--- START ---
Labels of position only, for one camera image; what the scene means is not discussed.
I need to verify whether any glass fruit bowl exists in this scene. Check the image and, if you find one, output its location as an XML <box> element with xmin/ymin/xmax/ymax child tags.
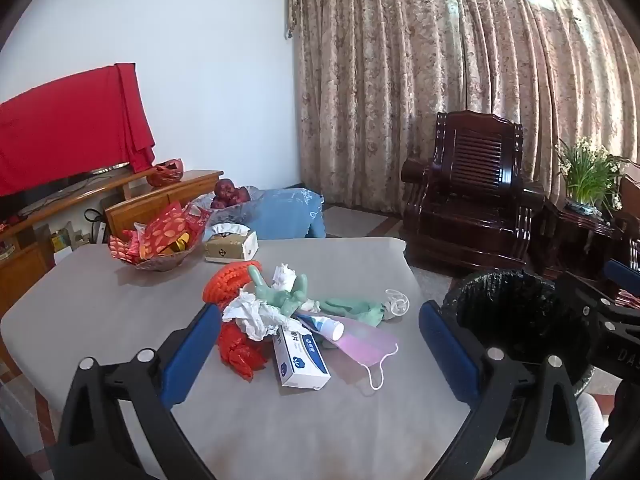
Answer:
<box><xmin>190</xmin><ymin>185</ymin><xmax>263</xmax><ymax>227</ymax></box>

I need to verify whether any beige patterned curtain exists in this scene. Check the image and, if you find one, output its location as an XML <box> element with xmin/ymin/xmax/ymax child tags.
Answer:
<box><xmin>287</xmin><ymin>0</ymin><xmax>640</xmax><ymax>211</ymax></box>

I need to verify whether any orange foam net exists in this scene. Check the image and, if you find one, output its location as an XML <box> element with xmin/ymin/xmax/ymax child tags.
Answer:
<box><xmin>216</xmin><ymin>317</ymin><xmax>268</xmax><ymax>383</ymax></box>
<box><xmin>202</xmin><ymin>260</ymin><xmax>263</xmax><ymax>304</ymax></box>

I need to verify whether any blue white medicine box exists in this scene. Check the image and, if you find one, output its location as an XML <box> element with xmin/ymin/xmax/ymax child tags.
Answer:
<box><xmin>272</xmin><ymin>327</ymin><xmax>332</xmax><ymax>390</ymax></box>

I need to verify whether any white toothpaste tube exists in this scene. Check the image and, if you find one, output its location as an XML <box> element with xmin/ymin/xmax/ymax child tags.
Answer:
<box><xmin>295</xmin><ymin>312</ymin><xmax>345</xmax><ymax>342</ymax></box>

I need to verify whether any white tissue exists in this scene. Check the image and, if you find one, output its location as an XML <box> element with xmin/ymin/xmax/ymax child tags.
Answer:
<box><xmin>272</xmin><ymin>262</ymin><xmax>297</xmax><ymax>293</ymax></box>
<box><xmin>222</xmin><ymin>292</ymin><xmax>282</xmax><ymax>342</ymax></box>

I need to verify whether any green rubber glove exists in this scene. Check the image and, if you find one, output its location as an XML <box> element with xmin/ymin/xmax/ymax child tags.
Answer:
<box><xmin>320</xmin><ymin>297</ymin><xmax>386</xmax><ymax>329</ymax></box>
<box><xmin>247</xmin><ymin>264</ymin><xmax>312</xmax><ymax>322</ymax></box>

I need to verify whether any pink face mask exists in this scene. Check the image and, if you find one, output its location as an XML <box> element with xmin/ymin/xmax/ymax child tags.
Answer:
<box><xmin>325</xmin><ymin>317</ymin><xmax>400</xmax><ymax>391</ymax></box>

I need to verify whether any potted green plant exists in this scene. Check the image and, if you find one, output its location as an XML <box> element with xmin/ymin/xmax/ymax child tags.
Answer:
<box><xmin>555</xmin><ymin>136</ymin><xmax>626</xmax><ymax>217</ymax></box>

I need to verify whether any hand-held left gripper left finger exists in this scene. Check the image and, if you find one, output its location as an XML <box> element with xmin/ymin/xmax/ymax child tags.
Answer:
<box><xmin>56</xmin><ymin>301</ymin><xmax>223</xmax><ymax>480</ymax></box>

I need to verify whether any pile of red candy packets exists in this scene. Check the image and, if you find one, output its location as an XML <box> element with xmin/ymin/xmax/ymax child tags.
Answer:
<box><xmin>107</xmin><ymin>201</ymin><xmax>213</xmax><ymax>263</ymax></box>

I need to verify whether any wooden television cabinet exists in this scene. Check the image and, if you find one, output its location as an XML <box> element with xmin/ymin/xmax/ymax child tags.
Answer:
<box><xmin>0</xmin><ymin>169</ymin><xmax>224</xmax><ymax>311</ymax></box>

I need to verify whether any tissue box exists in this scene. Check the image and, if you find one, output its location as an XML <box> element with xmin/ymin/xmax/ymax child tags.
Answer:
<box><xmin>204</xmin><ymin>224</ymin><xmax>260</xmax><ymax>263</ymax></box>

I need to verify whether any red cloth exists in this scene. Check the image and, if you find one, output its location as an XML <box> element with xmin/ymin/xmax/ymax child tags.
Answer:
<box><xmin>0</xmin><ymin>62</ymin><xmax>156</xmax><ymax>198</ymax></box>

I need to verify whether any dark wooden armchair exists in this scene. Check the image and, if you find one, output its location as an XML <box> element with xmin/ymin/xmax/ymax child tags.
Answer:
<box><xmin>400</xmin><ymin>110</ymin><xmax>546</xmax><ymax>273</ymax></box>
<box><xmin>612</xmin><ymin>160</ymin><xmax>640</xmax><ymax>261</ymax></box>

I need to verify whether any black television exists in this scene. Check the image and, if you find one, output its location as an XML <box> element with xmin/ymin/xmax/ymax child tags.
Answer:
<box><xmin>0</xmin><ymin>161</ymin><xmax>133</xmax><ymax>222</ymax></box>

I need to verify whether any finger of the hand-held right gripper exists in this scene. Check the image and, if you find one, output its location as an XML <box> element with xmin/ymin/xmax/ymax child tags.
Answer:
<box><xmin>601</xmin><ymin>258</ymin><xmax>640</xmax><ymax>292</ymax></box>
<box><xmin>555</xmin><ymin>270</ymin><xmax>621</xmax><ymax>319</ymax></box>

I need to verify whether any glass candy bowl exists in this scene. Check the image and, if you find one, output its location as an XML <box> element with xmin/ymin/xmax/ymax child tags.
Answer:
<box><xmin>109</xmin><ymin>237</ymin><xmax>203</xmax><ymax>272</ymax></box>

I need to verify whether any dark wooden side table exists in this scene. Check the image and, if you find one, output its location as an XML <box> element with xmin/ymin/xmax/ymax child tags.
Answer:
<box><xmin>530</xmin><ymin>197</ymin><xmax>618</xmax><ymax>281</ymax></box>

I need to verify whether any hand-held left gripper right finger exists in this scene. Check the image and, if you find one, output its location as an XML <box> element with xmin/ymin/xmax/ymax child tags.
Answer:
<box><xmin>419</xmin><ymin>300</ymin><xmax>587</xmax><ymax>480</ymax></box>

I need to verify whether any clear plastic piece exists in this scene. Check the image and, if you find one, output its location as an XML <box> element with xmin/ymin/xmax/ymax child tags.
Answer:
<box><xmin>384</xmin><ymin>288</ymin><xmax>412</xmax><ymax>319</ymax></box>

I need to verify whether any trash bin with black bag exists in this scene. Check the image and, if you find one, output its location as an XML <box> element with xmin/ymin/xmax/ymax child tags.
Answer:
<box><xmin>442</xmin><ymin>269</ymin><xmax>596</xmax><ymax>396</ymax></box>

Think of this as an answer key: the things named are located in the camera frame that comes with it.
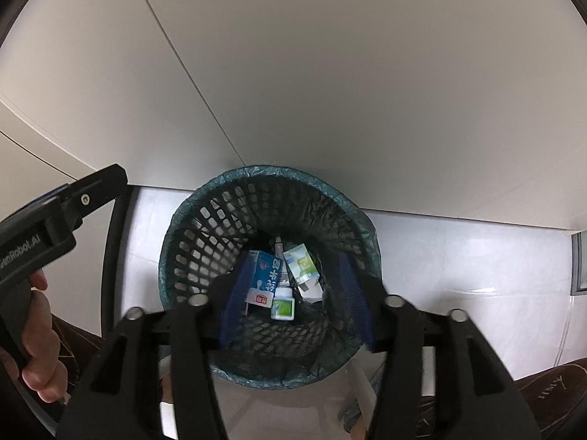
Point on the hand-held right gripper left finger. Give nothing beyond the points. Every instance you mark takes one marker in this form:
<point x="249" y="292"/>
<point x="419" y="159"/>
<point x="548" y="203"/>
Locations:
<point x="236" y="307"/>

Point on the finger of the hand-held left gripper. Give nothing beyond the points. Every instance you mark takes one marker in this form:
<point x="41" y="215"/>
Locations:
<point x="98" y="188"/>
<point x="49" y="194"/>

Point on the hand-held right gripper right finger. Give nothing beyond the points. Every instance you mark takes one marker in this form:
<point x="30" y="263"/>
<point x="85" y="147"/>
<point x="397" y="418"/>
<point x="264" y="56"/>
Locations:
<point x="355" y="305"/>

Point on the blue white milk carton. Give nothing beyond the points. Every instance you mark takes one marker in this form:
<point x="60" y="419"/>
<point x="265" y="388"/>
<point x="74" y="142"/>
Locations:
<point x="266" y="279"/>

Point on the white pill bottle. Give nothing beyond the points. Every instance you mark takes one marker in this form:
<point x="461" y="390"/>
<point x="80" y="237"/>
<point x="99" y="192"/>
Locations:
<point x="282" y="307"/>

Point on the green white medicine box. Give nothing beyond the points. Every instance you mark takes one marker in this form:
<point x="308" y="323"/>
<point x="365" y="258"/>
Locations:
<point x="300" y="266"/>

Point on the black mesh trash basket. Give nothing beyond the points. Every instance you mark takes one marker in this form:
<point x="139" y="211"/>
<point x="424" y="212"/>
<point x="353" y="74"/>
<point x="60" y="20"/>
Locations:
<point x="215" y="220"/>

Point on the person's left hand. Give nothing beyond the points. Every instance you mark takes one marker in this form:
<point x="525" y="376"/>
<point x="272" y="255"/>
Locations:
<point x="41" y="343"/>

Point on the person's right trouser leg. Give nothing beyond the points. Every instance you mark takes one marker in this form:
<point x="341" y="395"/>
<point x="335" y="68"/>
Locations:
<point x="424" y="417"/>

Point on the brown slipper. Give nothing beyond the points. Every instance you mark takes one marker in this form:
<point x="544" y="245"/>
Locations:
<point x="550" y="394"/>

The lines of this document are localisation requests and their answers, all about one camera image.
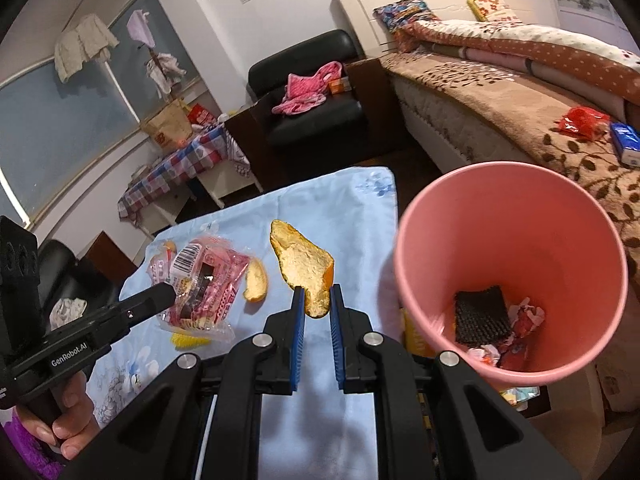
--- END ---
• **Exercise aim**
Copy exactly the lines from the line containing "Point on the white" through the last line of the records, both included, and omit every picture.

• **Reply**
Point on the white pill bottle. Give nothing beyond the points. Every instance you mark takes one marker in this form:
<point x="461" y="390"/>
<point x="80" y="237"/>
<point x="99" y="192"/>
Locations:
<point x="282" y="307"/>

Point on the green white medicine box. Give nothing beyond the points. Every instance you mark takes one marker in this form:
<point x="308" y="323"/>
<point x="365" y="258"/>
Locations:
<point x="300" y="266"/>

Point on the black mesh trash basket. Give nothing beyond the points. Every instance you mark takes one marker in this form:
<point x="139" y="211"/>
<point x="424" y="212"/>
<point x="353" y="74"/>
<point x="60" y="20"/>
Locations:
<point x="215" y="220"/>

Point on the person's left hand. Give nothing beyond the points. Every instance you mark takes one marker in this form:
<point x="525" y="376"/>
<point x="272" y="255"/>
Locations:
<point x="41" y="343"/>

Point on the person's right trouser leg. Give nothing beyond the points. Every instance you mark takes one marker in this form:
<point x="341" y="395"/>
<point x="335" y="68"/>
Locations:
<point x="424" y="417"/>

Point on the brown slipper. Give nothing beyond the points. Every instance you mark takes one marker in this form:
<point x="544" y="245"/>
Locations:
<point x="550" y="394"/>

The lines of this document are localisation requests and their answers, all about one camera image.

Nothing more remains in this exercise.